• [The records]:

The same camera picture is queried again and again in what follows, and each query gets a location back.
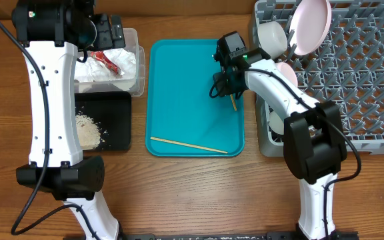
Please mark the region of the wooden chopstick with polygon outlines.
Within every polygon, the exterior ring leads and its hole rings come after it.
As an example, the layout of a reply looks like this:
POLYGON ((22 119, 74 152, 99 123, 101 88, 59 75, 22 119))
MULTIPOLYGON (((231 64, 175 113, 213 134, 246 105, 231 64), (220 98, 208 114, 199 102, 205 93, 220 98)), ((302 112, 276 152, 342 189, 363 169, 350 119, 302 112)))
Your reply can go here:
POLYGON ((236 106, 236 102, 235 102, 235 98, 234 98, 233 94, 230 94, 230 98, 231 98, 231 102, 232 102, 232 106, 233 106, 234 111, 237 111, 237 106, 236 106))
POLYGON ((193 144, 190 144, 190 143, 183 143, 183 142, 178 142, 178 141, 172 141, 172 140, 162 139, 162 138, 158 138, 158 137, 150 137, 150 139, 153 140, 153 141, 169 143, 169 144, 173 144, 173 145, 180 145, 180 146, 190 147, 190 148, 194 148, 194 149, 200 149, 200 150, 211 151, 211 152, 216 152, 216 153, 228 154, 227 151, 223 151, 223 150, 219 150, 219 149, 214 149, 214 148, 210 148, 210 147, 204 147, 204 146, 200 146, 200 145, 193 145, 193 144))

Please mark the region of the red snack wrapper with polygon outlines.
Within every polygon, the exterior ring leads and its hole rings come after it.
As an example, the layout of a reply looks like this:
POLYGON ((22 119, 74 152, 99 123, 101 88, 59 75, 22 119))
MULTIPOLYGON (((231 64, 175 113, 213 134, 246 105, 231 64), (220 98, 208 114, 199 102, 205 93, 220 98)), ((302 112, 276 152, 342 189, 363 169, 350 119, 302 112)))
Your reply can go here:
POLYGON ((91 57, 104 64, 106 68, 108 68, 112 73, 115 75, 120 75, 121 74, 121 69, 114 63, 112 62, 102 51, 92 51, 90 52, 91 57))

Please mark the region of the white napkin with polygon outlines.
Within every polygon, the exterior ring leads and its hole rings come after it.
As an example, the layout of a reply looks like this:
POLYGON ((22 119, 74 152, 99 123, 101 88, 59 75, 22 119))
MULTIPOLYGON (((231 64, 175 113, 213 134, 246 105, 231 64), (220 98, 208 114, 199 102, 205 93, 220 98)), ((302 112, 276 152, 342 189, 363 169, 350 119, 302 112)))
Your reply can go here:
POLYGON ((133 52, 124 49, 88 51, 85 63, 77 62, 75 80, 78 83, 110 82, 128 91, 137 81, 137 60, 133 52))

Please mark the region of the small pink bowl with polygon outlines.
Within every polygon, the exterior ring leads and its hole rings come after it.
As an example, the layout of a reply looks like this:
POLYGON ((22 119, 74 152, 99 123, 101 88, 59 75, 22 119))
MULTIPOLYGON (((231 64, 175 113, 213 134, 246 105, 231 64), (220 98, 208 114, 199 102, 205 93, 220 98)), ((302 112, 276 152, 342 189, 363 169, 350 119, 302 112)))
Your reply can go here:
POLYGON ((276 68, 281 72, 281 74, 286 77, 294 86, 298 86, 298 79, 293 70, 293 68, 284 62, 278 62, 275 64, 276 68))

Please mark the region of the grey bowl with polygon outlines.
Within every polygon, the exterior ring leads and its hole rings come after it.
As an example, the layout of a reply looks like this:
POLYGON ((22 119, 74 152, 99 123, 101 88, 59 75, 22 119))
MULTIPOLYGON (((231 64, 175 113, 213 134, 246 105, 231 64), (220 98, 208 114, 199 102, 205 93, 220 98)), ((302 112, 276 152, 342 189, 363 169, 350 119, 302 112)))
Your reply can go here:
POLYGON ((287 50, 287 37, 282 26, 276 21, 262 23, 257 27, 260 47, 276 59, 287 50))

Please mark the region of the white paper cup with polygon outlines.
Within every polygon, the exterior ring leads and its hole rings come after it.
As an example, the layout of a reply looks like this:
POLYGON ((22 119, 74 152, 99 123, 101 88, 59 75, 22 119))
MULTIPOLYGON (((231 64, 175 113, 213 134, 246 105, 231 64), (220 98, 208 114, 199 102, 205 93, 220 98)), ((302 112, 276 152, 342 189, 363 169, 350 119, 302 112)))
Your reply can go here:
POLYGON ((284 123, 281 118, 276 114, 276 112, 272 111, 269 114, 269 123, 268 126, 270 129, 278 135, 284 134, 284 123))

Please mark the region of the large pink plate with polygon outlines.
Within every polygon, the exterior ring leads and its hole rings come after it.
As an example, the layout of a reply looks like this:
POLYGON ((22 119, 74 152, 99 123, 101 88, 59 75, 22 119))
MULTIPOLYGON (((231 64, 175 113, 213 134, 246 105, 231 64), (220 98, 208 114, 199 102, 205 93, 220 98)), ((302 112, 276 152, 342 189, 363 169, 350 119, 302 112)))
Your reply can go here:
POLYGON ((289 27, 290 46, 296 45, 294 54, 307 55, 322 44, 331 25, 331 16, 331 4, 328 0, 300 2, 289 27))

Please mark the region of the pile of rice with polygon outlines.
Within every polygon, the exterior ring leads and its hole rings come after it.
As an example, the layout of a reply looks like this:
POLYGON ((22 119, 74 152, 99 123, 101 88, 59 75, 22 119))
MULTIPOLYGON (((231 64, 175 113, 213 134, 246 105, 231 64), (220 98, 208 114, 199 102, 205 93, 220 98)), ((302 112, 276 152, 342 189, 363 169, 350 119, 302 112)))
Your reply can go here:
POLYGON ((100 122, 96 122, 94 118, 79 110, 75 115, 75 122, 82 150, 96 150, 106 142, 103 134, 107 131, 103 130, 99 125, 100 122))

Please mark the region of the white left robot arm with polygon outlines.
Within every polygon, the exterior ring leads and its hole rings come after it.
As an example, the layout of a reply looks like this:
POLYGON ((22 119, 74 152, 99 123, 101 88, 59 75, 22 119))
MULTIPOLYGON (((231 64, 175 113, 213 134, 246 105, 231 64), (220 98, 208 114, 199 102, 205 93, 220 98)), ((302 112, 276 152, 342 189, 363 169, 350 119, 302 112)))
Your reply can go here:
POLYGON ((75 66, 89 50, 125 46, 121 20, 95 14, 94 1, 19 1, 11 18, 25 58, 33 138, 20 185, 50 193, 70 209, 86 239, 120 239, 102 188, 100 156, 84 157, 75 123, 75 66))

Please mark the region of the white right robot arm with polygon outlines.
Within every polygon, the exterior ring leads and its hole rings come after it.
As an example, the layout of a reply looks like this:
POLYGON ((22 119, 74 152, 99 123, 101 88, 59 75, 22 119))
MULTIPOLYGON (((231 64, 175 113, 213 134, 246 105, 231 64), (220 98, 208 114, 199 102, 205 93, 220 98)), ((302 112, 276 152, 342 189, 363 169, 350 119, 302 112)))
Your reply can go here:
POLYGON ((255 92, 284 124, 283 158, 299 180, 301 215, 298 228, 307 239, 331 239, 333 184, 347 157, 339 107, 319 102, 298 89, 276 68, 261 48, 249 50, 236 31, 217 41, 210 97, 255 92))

---

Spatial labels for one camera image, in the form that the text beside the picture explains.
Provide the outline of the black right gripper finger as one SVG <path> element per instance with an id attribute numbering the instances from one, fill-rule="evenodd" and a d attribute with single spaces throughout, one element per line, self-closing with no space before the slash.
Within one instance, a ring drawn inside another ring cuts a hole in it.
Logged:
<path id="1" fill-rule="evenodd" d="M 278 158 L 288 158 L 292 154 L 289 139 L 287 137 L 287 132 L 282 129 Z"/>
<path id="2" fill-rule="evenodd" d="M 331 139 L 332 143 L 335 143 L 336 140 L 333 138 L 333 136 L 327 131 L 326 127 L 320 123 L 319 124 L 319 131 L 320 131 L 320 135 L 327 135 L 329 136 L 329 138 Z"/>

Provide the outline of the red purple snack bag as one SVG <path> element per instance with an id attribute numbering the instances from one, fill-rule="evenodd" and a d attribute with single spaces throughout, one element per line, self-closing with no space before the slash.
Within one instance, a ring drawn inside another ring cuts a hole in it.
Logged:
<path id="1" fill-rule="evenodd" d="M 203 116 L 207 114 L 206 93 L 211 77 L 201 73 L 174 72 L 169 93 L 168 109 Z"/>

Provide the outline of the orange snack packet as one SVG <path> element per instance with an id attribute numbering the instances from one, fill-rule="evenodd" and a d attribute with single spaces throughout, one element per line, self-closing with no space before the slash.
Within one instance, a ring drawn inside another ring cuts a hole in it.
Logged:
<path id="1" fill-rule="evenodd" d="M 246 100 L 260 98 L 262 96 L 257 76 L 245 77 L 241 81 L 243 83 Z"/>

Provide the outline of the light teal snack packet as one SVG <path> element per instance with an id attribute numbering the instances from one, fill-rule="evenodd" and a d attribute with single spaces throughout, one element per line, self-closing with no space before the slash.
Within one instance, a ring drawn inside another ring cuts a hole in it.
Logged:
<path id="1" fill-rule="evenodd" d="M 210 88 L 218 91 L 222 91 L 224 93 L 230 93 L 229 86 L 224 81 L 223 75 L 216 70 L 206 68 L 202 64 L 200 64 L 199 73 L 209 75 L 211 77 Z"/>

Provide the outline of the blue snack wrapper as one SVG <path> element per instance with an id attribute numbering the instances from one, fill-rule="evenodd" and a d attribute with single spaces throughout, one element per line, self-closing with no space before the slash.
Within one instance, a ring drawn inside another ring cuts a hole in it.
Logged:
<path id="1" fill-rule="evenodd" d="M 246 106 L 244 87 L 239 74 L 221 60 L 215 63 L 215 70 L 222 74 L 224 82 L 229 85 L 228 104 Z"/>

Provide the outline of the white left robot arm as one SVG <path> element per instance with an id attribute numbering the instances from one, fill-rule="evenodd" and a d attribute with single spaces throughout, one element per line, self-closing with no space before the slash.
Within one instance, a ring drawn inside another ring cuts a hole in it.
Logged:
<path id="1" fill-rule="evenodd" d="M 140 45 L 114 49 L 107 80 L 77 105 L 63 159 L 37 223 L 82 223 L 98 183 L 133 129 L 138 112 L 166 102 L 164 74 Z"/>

---

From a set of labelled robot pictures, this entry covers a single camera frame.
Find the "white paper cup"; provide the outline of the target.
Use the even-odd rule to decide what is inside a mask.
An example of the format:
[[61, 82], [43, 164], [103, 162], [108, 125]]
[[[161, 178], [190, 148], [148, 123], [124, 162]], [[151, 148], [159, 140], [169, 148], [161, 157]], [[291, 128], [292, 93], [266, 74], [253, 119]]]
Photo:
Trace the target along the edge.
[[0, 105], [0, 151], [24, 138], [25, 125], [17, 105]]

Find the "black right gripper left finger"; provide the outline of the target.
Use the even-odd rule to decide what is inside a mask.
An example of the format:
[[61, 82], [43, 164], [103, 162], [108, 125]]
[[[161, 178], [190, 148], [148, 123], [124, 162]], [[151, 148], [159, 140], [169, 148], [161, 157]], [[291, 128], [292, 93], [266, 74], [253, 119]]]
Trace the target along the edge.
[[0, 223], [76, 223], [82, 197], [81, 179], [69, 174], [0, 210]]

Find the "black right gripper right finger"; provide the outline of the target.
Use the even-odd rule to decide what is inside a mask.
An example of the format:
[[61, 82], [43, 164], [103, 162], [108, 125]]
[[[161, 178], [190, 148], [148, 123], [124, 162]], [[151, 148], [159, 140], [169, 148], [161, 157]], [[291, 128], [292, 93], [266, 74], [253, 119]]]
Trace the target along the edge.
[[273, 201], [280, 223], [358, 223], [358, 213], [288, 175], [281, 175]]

• [Work to complete]: Your answer should be a single number: how many lines of the material contain the word "camera".

• [Written reply]: 3